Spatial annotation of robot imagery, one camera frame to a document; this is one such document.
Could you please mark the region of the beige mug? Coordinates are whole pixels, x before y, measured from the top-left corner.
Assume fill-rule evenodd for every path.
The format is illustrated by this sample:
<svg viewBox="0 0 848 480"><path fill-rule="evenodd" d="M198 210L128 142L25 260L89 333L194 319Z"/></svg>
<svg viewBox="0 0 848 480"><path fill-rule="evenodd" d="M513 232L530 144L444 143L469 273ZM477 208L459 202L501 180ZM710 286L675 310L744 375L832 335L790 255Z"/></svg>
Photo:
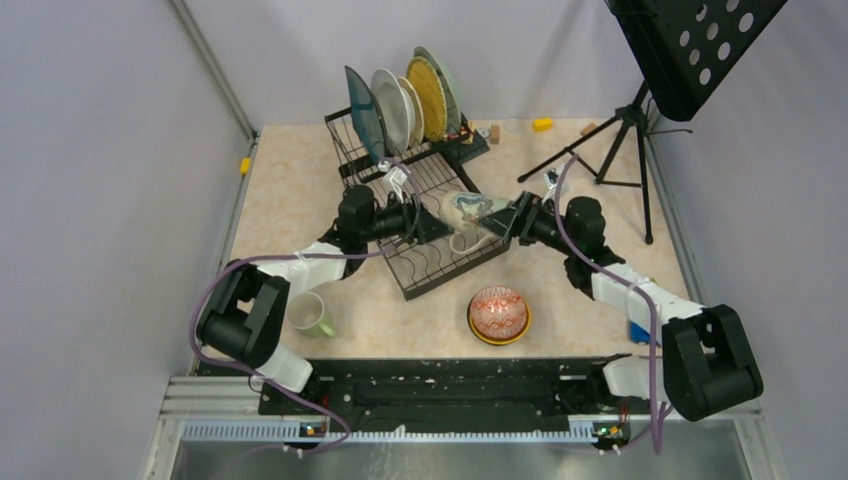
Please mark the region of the beige mug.
<svg viewBox="0 0 848 480"><path fill-rule="evenodd" d="M480 219L507 207L510 200L468 191L450 191L440 200L439 217L454 233L449 237L450 250L468 255L497 238L480 224Z"/></svg>

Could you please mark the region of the black wire dish rack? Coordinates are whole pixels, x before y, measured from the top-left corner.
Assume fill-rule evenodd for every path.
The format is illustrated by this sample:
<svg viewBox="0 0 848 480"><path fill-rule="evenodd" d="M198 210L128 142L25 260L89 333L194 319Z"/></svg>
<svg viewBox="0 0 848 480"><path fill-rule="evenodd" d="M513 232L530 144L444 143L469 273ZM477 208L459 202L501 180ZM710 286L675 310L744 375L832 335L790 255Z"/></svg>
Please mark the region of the black wire dish rack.
<svg viewBox="0 0 848 480"><path fill-rule="evenodd" d="M412 178L399 190L382 181L384 173L373 162L354 131L351 109L324 117L340 161L344 199L339 219L344 227L369 220L363 238L385 250L383 258L403 297L412 300L506 253L509 244L485 240L478 234L450 236L457 230L443 223L443 197L453 191L479 191L464 163L489 151L489 146L466 120L459 137L415 145L399 160Z"/></svg>

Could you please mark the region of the cream floral plate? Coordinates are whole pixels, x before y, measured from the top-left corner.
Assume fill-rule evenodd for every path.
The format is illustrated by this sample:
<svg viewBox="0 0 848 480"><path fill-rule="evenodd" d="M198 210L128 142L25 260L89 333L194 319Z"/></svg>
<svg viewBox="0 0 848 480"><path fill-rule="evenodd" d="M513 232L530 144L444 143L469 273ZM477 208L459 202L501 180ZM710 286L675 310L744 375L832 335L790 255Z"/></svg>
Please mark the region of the cream floral plate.
<svg viewBox="0 0 848 480"><path fill-rule="evenodd" d="M424 118L420 97L412 83L405 77L397 78L398 84L405 94L408 110L409 138L407 147L412 148L420 145L424 138Z"/></svg>

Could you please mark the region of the light green flower plate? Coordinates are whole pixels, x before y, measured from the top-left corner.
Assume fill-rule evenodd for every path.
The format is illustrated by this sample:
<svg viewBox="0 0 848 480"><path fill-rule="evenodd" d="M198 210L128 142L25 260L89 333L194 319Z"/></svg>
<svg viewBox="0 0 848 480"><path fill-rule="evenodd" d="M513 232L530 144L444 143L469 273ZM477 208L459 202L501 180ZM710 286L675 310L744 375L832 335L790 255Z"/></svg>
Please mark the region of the light green flower plate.
<svg viewBox="0 0 848 480"><path fill-rule="evenodd" d="M416 46L414 55L425 58L436 70L442 84L447 107L448 134L459 134L462 127L462 112L459 104L458 89L447 64L424 46Z"/></svg>

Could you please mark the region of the white plate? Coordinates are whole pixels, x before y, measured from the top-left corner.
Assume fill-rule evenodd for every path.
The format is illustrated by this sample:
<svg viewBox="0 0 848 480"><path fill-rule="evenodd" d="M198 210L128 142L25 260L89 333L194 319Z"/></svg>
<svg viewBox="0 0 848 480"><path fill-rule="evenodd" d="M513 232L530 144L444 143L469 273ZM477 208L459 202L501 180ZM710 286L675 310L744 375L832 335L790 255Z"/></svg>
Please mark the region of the white plate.
<svg viewBox="0 0 848 480"><path fill-rule="evenodd" d="M398 78L387 69L373 73L370 88L383 115L387 152L390 156L401 156L409 146L414 124L411 99Z"/></svg>

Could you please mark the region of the dark teal square plate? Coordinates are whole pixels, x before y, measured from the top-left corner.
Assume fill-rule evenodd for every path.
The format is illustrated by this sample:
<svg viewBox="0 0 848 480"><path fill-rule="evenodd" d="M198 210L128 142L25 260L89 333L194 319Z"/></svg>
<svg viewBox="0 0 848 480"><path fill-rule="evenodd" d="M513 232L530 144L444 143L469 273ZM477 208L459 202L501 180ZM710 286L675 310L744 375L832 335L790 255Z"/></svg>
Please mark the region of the dark teal square plate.
<svg viewBox="0 0 848 480"><path fill-rule="evenodd" d="M377 165L386 157L387 150L382 111L362 76L350 66L345 66L344 70L354 131L371 161Z"/></svg>

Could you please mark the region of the yellow bamboo pattern plate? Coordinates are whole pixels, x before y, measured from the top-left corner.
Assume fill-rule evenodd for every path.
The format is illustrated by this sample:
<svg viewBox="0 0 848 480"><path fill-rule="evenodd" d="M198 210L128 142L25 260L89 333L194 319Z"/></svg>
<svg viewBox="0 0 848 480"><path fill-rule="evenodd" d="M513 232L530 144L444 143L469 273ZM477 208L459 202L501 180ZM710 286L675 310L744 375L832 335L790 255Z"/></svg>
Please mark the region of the yellow bamboo pattern plate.
<svg viewBox="0 0 848 480"><path fill-rule="evenodd" d="M435 68L424 57L415 56L407 66L406 78L419 96L424 137L430 142L441 142L447 134L447 103Z"/></svg>

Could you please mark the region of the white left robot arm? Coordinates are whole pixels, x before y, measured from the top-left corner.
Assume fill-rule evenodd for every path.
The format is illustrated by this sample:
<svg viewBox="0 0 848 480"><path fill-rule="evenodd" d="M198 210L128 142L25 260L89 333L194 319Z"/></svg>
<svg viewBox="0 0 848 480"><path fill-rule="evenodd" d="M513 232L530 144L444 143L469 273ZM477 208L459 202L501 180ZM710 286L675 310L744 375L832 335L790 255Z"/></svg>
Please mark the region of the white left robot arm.
<svg viewBox="0 0 848 480"><path fill-rule="evenodd" d="M193 315L191 344L208 345L236 368L273 381L283 387L283 401L292 410L308 413L319 404L321 388L310 379L310 362L281 342L289 301L350 277L372 257L372 242L396 239L420 245L453 232L415 197L391 194L380 206L369 187L348 187L336 219L309 247L230 262Z"/></svg>

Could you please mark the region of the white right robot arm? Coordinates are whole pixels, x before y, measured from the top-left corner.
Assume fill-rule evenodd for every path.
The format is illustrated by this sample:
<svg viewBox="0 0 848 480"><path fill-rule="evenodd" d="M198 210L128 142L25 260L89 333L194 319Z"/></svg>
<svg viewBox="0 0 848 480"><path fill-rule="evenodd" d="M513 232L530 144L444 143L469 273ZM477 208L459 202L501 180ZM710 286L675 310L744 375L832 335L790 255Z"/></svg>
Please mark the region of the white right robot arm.
<svg viewBox="0 0 848 480"><path fill-rule="evenodd" d="M504 240L541 243L565 256L571 285L623 314L655 347L647 357L607 361L586 385L589 404L612 412L627 397L664 402L696 422L764 392L763 378L738 313L683 299L636 272L605 243L600 203L572 198L563 215L552 201L524 192L482 216L479 225Z"/></svg>

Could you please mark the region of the red patterned bowl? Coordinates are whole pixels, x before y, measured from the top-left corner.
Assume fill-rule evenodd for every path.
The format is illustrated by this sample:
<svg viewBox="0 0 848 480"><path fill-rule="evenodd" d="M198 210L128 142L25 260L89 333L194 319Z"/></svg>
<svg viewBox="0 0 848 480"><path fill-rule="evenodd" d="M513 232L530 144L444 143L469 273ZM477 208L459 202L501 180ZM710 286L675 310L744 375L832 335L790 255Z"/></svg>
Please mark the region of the red patterned bowl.
<svg viewBox="0 0 848 480"><path fill-rule="evenodd" d="M532 320L525 299L514 289L492 285L478 291L469 301L467 319L486 336L503 339L515 335Z"/></svg>

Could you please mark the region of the small wooden block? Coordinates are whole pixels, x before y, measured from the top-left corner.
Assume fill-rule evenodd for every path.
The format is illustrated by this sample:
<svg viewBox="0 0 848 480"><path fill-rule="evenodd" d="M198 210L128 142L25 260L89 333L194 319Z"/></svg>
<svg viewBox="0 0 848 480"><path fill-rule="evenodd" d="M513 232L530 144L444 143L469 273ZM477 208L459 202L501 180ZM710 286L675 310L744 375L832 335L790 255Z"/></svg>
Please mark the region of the small wooden block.
<svg viewBox="0 0 848 480"><path fill-rule="evenodd" d="M499 125L492 125L489 130L489 143L499 145L501 140L501 128Z"/></svg>

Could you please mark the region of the clear round lid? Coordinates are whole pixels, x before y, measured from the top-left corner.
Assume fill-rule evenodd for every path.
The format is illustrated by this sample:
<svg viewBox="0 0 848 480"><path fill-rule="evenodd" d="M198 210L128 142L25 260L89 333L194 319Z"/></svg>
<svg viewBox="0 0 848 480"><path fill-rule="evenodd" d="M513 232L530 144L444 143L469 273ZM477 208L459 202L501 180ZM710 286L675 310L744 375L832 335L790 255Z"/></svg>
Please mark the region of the clear round lid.
<svg viewBox="0 0 848 480"><path fill-rule="evenodd" d="M509 119L505 120L503 123L504 129L514 135L518 135L522 132L522 121L520 119Z"/></svg>

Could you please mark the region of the yellow lego block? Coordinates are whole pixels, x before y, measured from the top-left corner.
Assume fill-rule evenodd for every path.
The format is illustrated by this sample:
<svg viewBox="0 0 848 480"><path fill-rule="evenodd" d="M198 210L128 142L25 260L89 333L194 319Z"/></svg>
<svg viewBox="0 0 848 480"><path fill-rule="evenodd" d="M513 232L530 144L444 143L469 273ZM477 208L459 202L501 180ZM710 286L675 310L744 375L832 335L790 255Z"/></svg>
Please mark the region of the yellow lego block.
<svg viewBox="0 0 848 480"><path fill-rule="evenodd" d="M533 132L545 132L553 128L554 121L551 117L536 118L532 121L531 128Z"/></svg>

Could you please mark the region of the yellow bowl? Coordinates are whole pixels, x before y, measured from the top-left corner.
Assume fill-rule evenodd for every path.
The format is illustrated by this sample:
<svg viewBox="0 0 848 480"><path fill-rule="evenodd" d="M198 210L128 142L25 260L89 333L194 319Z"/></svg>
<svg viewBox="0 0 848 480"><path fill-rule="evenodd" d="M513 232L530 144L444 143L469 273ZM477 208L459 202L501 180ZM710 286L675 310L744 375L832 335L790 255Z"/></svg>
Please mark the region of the yellow bowl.
<svg viewBox="0 0 848 480"><path fill-rule="evenodd" d="M474 324L474 322L471 318L468 318L468 326L469 326L469 329L471 330L471 332L473 333L473 335L478 340L480 340L480 341L482 341L482 342L484 342L488 345L505 346L505 345L513 344L513 343L519 341L522 337L524 337L526 335L527 331L532 326L532 320L528 319L524 323L524 325L521 327L521 329L515 335L512 335L508 338L503 338L503 339L491 338L489 336L486 336L476 327L476 325Z"/></svg>

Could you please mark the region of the brown wooden block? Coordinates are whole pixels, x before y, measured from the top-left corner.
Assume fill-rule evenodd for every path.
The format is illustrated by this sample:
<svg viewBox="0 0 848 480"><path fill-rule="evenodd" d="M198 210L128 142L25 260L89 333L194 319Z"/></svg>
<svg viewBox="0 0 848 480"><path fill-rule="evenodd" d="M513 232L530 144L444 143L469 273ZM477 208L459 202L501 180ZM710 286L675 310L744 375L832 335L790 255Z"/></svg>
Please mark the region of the brown wooden block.
<svg viewBox="0 0 848 480"><path fill-rule="evenodd" d="M581 135L582 137L586 137L586 136L590 135L591 133L593 133L593 132L594 132L595 130L597 130L597 129L598 129L598 125L597 125L596 123L594 123L594 122L589 123L587 126L585 126L585 127L584 127L581 131L580 131L580 135Z"/></svg>

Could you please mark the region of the green white mug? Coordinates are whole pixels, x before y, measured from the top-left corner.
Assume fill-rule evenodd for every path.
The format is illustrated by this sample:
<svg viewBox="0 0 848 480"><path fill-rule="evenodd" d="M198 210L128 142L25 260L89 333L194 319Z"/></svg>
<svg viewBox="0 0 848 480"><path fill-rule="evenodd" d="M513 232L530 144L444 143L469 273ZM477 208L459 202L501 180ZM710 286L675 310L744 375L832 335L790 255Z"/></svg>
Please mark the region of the green white mug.
<svg viewBox="0 0 848 480"><path fill-rule="evenodd" d="M307 336L335 338L332 314L322 297L304 292L288 301L284 320L297 332Z"/></svg>

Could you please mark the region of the blue toy car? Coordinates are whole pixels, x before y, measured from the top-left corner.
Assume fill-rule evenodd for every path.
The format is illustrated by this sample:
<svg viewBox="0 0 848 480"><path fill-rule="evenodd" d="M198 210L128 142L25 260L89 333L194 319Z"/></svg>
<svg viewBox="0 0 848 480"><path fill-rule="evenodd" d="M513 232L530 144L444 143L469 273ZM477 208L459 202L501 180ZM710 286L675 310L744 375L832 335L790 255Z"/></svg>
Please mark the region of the blue toy car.
<svg viewBox="0 0 848 480"><path fill-rule="evenodd" d="M628 335L634 344L647 346L651 343L650 332L635 322L628 323Z"/></svg>

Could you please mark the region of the black music stand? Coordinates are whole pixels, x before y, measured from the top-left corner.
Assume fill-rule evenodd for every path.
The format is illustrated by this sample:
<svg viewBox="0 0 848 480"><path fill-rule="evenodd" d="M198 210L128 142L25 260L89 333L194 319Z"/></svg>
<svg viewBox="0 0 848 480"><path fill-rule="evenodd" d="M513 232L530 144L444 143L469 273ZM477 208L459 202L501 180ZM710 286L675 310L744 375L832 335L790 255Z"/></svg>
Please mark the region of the black music stand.
<svg viewBox="0 0 848 480"><path fill-rule="evenodd" d="M613 117L564 147L552 158L518 177L524 182L613 124L620 126L598 169L598 185L609 185L608 172L630 131L636 133L645 225L644 241L654 241L647 185L648 106L682 123L694 118L730 70L784 7L784 0L619 0L607 4L616 18L643 76L633 100Z"/></svg>

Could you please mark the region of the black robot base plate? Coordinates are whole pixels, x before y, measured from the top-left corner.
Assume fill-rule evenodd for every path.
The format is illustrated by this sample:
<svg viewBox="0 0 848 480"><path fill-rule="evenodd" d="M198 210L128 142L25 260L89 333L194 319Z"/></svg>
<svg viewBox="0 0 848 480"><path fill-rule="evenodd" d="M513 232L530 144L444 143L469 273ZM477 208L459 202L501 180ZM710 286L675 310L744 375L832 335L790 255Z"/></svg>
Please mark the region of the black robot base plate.
<svg viewBox="0 0 848 480"><path fill-rule="evenodd" d="M345 442L626 442L644 400L612 396L604 357L316 360L292 400L260 379L258 413L270 440Z"/></svg>

#####

* WHAT YOU NEED TO DO:
Only the lines from the one with "Please mark the region of the black robot base plate." through the final line above belong in the answer, each retyped exactly.

* ANSWER BELOW:
Please mark the region of the black robot base plate.
<svg viewBox="0 0 848 480"><path fill-rule="evenodd" d="M345 442L626 442L644 400L612 396L604 357L316 360L292 400L260 379L258 413L270 440Z"/></svg>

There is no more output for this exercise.